À 360 kilomètres de Hao, un minuscule anneau corallien dort dans l’oubli depuis plus de vingt ans. Anuanuraro, vingt hectares de terres isolées entourant un lagon, n’a jamais vu passer le moindre touriste, malgré les promesses d’hôtels de luxe formulées à son rachat par le Pays en 2002. C’était l’époque où Gaston Flosse avait déboursé 850 millions de francs pour sauver l’homme d’affaires Robert Wan de ses difficultés financières. Une transaction qui avait nourri les soupçons de détournement de fonds publics avant d’aboutir à la relaxe des deux protagonistes en 2017. Depuis, l’atoll n’a rien vu pousser, hormis la végétation.
Aujourd’hui, c’est une tout autre idée qui s’y accroche : en faire un centre de désintoxication à ciel ouvert. Le président polynésien Moetai Brotherson, invité d’une matinale radio, l’a annoncé avec un sourire qui n’effaçait pas la détermination de son propos. Face à l’explosion du fléau de l’ice en Polynésie française, il veut frapper fort et différemment : utiliser cet atoll désert pour accueillir volontairement des usagers en cure.

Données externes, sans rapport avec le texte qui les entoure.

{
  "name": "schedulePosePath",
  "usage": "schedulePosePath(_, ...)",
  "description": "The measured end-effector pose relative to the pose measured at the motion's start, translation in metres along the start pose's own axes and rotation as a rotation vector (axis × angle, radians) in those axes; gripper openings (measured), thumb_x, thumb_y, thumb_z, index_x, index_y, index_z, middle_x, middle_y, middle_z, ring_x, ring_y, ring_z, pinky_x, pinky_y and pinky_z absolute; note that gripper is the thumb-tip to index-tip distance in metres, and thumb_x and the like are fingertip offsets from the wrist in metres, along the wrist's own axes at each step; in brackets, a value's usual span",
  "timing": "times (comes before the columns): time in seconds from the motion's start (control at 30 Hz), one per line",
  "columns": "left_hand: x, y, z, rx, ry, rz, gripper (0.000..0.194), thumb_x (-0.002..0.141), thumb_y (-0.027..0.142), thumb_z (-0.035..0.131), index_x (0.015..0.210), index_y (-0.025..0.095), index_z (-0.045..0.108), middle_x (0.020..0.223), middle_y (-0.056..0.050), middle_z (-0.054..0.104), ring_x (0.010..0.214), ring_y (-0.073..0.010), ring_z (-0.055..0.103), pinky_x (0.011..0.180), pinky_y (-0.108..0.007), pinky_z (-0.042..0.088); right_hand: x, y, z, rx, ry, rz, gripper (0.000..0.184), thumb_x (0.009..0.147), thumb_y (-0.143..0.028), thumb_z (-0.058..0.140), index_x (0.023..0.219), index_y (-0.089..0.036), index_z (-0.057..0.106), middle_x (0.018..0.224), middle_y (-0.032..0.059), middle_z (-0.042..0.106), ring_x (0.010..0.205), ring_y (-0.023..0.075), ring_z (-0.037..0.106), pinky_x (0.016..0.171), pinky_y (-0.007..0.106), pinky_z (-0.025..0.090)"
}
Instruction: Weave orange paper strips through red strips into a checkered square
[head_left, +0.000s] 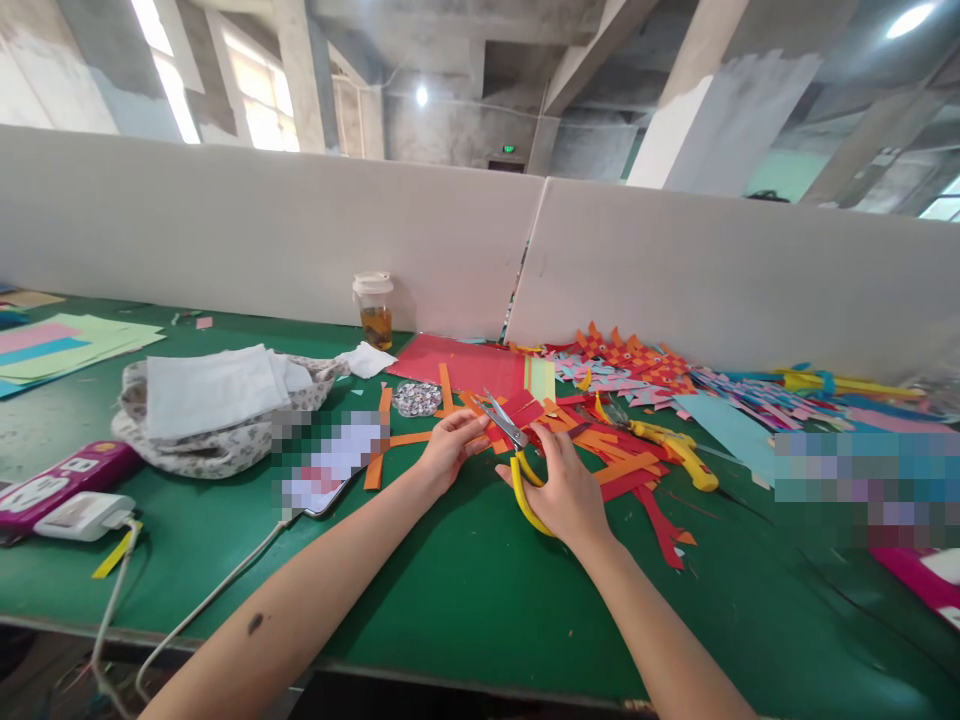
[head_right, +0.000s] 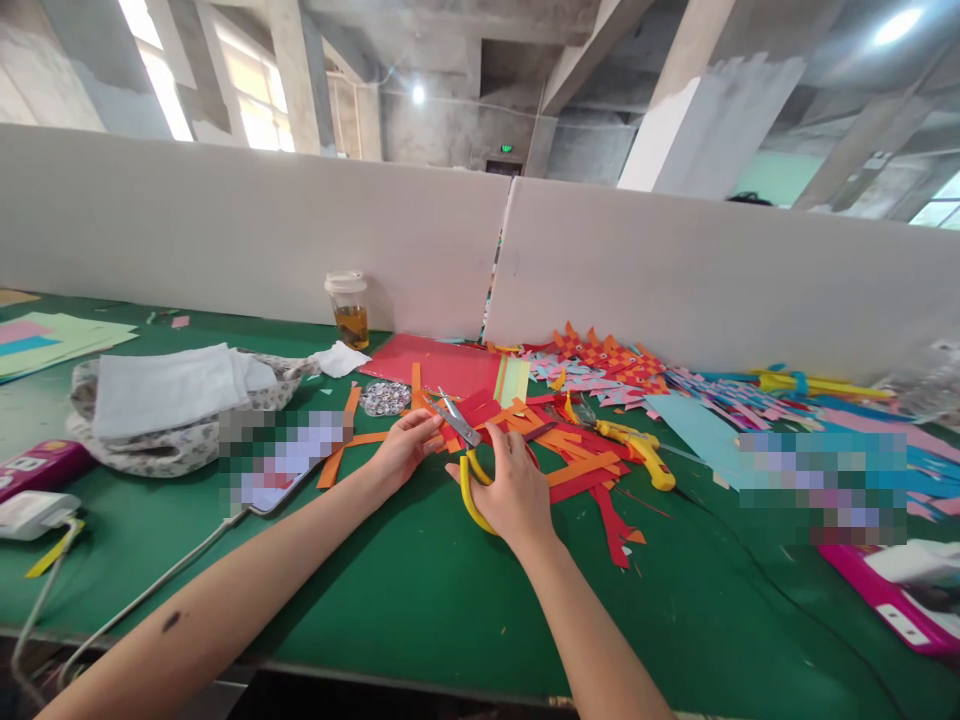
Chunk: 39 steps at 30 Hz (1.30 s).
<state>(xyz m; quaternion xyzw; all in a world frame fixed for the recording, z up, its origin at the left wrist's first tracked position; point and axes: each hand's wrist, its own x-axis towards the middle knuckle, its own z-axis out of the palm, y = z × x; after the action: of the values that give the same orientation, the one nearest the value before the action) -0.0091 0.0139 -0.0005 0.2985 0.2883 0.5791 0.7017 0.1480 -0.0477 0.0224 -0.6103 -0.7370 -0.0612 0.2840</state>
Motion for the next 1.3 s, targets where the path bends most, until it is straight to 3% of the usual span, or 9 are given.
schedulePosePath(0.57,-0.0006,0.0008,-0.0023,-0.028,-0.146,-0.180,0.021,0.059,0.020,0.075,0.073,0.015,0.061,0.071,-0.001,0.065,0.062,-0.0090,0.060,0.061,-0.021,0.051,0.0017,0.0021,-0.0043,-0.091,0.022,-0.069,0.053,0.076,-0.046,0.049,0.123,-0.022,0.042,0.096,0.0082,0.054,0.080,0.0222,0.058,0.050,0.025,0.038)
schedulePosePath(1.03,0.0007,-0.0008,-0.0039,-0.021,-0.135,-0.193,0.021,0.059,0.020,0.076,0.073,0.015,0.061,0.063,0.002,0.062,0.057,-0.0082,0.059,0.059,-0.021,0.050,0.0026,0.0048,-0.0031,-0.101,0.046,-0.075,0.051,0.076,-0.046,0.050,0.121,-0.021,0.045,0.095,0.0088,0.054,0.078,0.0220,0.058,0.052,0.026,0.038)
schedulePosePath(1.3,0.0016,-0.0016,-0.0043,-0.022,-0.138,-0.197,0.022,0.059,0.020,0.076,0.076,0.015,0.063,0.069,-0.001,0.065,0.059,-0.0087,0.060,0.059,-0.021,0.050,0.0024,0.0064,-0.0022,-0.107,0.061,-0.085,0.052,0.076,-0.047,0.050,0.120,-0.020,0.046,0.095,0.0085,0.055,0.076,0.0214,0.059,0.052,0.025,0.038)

Sur le papier, l’image est presque cinématographique : une île coupée du monde, loin des réseaux, du trafic, des tentations, où l’horizon et le silence serviraient d’alliés à la reconstruction. Mais le scénario se heurte immédiatement à des contraintes juridiques : un centre isolé peut ressembler à une détention à ciel ouvert, ce qui relève du domaine régalien et donc de l’État. Brotherson l’admet : pour l’instant, on lui oppose cet argument. Il rétorque qu’en misant sur le volontariat, la formule pourrait passer.
Cette annonce est intervenue une semaine après que le chef de l’exécutif local a publiquement reproché à l’État son inaction – ou son action « insuffisante » – face à la drogue de synthèse. Il s’agit aussi, pour lui, de rappeler que le Pays ne reste pas les bras croisés : une campagne de sensibilisation anti-ice est en cours et doit s’étendre dans les écoles ; un projet de filière locale de chiens détecteurs de drogue, baptisé « Maohi Dogs », est dans les tuyaux ; et les associations de terrain sont appelées à renforcer la prévention et l’accompagnement. Mais le président le sait : sans prise en charge efficace des usagers, l’ice continuera de gangrener le fenua.

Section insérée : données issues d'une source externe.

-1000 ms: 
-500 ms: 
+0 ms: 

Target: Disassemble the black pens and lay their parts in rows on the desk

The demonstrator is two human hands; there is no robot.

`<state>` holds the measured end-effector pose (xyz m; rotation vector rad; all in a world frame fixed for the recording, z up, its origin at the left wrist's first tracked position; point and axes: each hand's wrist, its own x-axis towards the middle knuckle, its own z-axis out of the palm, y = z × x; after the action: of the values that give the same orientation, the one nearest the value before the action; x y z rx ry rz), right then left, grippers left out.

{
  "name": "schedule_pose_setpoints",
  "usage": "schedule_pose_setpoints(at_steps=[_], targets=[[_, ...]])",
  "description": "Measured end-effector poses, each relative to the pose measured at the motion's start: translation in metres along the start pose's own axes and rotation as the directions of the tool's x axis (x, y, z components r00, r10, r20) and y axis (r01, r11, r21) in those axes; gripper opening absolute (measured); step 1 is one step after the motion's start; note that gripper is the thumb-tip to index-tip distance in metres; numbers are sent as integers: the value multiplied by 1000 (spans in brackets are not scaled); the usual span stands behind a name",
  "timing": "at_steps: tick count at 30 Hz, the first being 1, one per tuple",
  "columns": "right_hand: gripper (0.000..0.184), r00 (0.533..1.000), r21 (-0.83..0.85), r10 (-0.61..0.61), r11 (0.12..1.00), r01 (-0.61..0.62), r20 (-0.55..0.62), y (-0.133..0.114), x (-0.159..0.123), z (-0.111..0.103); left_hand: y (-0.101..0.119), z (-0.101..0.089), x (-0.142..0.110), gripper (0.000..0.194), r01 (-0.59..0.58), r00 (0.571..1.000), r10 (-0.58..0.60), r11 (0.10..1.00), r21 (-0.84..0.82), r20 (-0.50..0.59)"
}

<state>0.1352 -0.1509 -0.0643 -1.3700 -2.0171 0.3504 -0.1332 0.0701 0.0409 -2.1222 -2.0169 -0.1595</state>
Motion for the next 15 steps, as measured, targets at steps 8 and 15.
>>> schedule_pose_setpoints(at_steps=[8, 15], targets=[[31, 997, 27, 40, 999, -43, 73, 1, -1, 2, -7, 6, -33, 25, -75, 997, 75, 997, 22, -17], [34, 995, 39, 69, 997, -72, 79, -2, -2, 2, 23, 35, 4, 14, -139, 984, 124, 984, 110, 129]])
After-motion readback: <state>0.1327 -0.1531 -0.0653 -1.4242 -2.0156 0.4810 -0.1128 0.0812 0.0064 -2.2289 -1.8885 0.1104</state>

Depuis 2012, la Polynésie attend l’ouverture d’un pôle de santé mentale à Taaone, dont la construction a longtemps été paralysée par des obstacles politiques et techniques. Brotherson promet son ouverture d’ici la fin de l’année : il offrira enfin une unité d’hospitalisation pour le sevrage, un suivi post-cure et des consultations d’addictologie. Un progrès, mais loin de suffire à absorber un problème que le président estime désormais concerner 30 000 Polynésiens, contre 10 000 en 2022.
Dans la commune de Hao, dont dépend Anuanuraro, la maire Yseult Butcher-Ferry a accueilli la nouvelle avec surprise. Elle dit soutenir l’idée d’un centre de désintoxication, mais s’interroge sur le choix d’un atoll « où il n’y a rien ». Ni infrastructures, ni piste d’aviation fonctionnelle : tout serait à construire. « Je ne sais pas s’il connaît bien l’atoll », lâche-t-elle, tout en affirmant vouloir en discuter avec lui. Lui préfère conclure sur une pirouette : à ceux qui rappellent qu’Anuanuraro devait accueillir un hôtel 5 étoiles, Brotherson répond qu’il y en aura « 5 000 »… Il suffira de lever les yeux la nuit.